Minha crónica na última Gazeta de Física (na imagem Max von Laue):
No presente ano passa o centenário do Prémio Nobel da Física
atribuído ao alemão Max von Laue, pela “sua descoberta da difracção dos raios X
pelos cristais”. Esse foi um dos pretextos invocados pelas Nações Unidas para
designarem 2014 como o Ano Internacional da Cristalografia. De facto, a ideia que conduziu a essa
descoberta data, segundo o próprio autor, de Fevereiro de 1912. Num passeio
pelo Englischer Garten em Munique, von
Laue, que já era doutor por Berlim desde 1903 (tinha sido aluno de um outro Max,
Max Planck), foi estimulado por uma
conversa com Paul Ewald, então estudante doutoral de Arnold Sommerfeld. O
problema de Ewald tinha a ver com a passagem de luz visível por um cristal, mas
Laue (que então ainda não era von Laue, pois só mais tarde, e à custa do pai,
ganharia tal distinção nobiliárquica) pensou que faria mais sentido fazer
passar raios X pelos cristais. Já se conhecia o tamanho típico das distâncias
interatómicas e havia bons motivos para suspeitar que o comprimento de onda dos
raios X era da mesma ordem de grandeza.
Apesar de alguma resistência inicial à ideia por parte de
Sommerfeld, o certo é que dois assistentes deste, Paul Knipping and Walter
Friedrich, na Universidade Ludwig-Maxmilian de Munique, logo realizaram a experiência
usando um vulgar cristal de sulfato de cobre, seguindo as recomendações de von
Laue, que era um teórico e não um experimentalista. O padrão de interferência da
radiação X numa chapa fotográfica era manifesto, confirmando duas coisas: por
um lado, a natureza ondulatória dos raiox X (na época não era ainda nada
evidente!) e, por outro, a natureza atómica da matéria sólida (uma ideia que já
estava interiorizada). O próprio Sommerfeld anunciou ao mundo científico a
novidade em Junho de 1912. Agora dispunha-se de um meio para ver as coisas por
dentro e a dupla familiar William Henry Bragg e William Lawrence Bragg,
respectivamente pai e filho, do outro lado do canal da Mancha, rapidamente o
aproveitaram para conseguirem avanços notáveis
na área, num trabalho que lhes valeria o
Nobel em 1915. Bragg filho tinha então apenas 25 anos, o que lhe concede a
distinção de ser o mais jovem de todos os laureados Nobel até hoje. Foram
merecidamente rápidos os prémios Nobel para a cristalografia. A técnica
generalizou-se. Nem von Laue nem os Braggs poderiam imaginar que hoje a
difracção de sólidos por raios X continua a ser, em várias disciplinas
científicas, uma ferramenta essencial.
Pode-se até falar de “indústria” da difracção de raios X, seja para descobrir
a estrutura de uma proteína, seja para descobrir a natureza íntima de um
mineral.
Von Laue obteve um lugar de professor em 1912 em Zurique, em
1914 em Frankfurt e em 1919 em Berlim. Haveria de se manter na Universidade de
Berlim até 1943 quando se reformou. Foi, portanto, um dos sábios alemães que
ficaram no seu país durante o governo de Hitler. Mas isso não o impediu de, com
os limitados meios à sua disposição, ter resistido ao regime nazi. Ele era, de
resto, um claro adepto da teoria da relatividade, que a “ciência alemã”
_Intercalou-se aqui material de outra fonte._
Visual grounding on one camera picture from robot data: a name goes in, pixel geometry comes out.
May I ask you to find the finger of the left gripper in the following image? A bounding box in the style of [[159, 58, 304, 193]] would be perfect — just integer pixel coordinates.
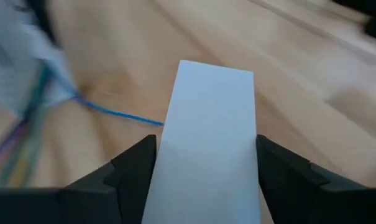
[[22, 0, 63, 47]]

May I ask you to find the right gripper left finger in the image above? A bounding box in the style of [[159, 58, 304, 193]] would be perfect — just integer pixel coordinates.
[[0, 134, 158, 224]]

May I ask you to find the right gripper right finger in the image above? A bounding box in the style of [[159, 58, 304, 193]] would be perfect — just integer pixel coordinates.
[[255, 134, 376, 224]]

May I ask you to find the white slotted cable duct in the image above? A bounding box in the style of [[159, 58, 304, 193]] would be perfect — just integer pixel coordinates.
[[0, 0, 78, 121]]

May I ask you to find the yellow cable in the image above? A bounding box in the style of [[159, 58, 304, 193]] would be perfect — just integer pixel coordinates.
[[7, 146, 36, 187]]

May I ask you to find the bundle of coloured cables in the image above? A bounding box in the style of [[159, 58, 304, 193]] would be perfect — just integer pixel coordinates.
[[0, 65, 57, 187]]

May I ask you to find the coloured wire bundle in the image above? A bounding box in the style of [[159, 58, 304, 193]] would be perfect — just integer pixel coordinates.
[[0, 90, 165, 162]]

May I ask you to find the white duct cover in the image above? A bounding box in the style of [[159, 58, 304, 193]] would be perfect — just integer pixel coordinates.
[[140, 59, 262, 224]]
procurava ridicularizar. Von Laue foi, em Berlim, colega e amigo de Einstein
(os dois tinham a mesma idade), que deixou a Alemanha logo que Hitler chegou ao
poder. Em 1945, numa operação de caça aos sábios alemães, um comando aliado prendeu-o
em sua casa e levou-o para a famosa propriedade, repleta de microfones
escondidos, de Farm Hall, na Inglaterra,
onde, com Heisenberg, Hahn, von Weizsaecker e outros, receberia a notícia da
bomba sobre Hiroshima. Na prisão von Laue escreveu um artigo sobre a
interferência de raios X que foi publicado na Acta Crystalographica, nada mau para um reformado.
Von Laue, que recuperaria as honrarias científicas na
Alemanha, morreu após um acidente automóvel em 1960, cinco anos após Einstein.
Os dois simbolizam os dois grupos de físicos alemães, os que ficaram e os que abandonaram a sua pátria, temendo a
perseguição nazi. A física unia-os a todos.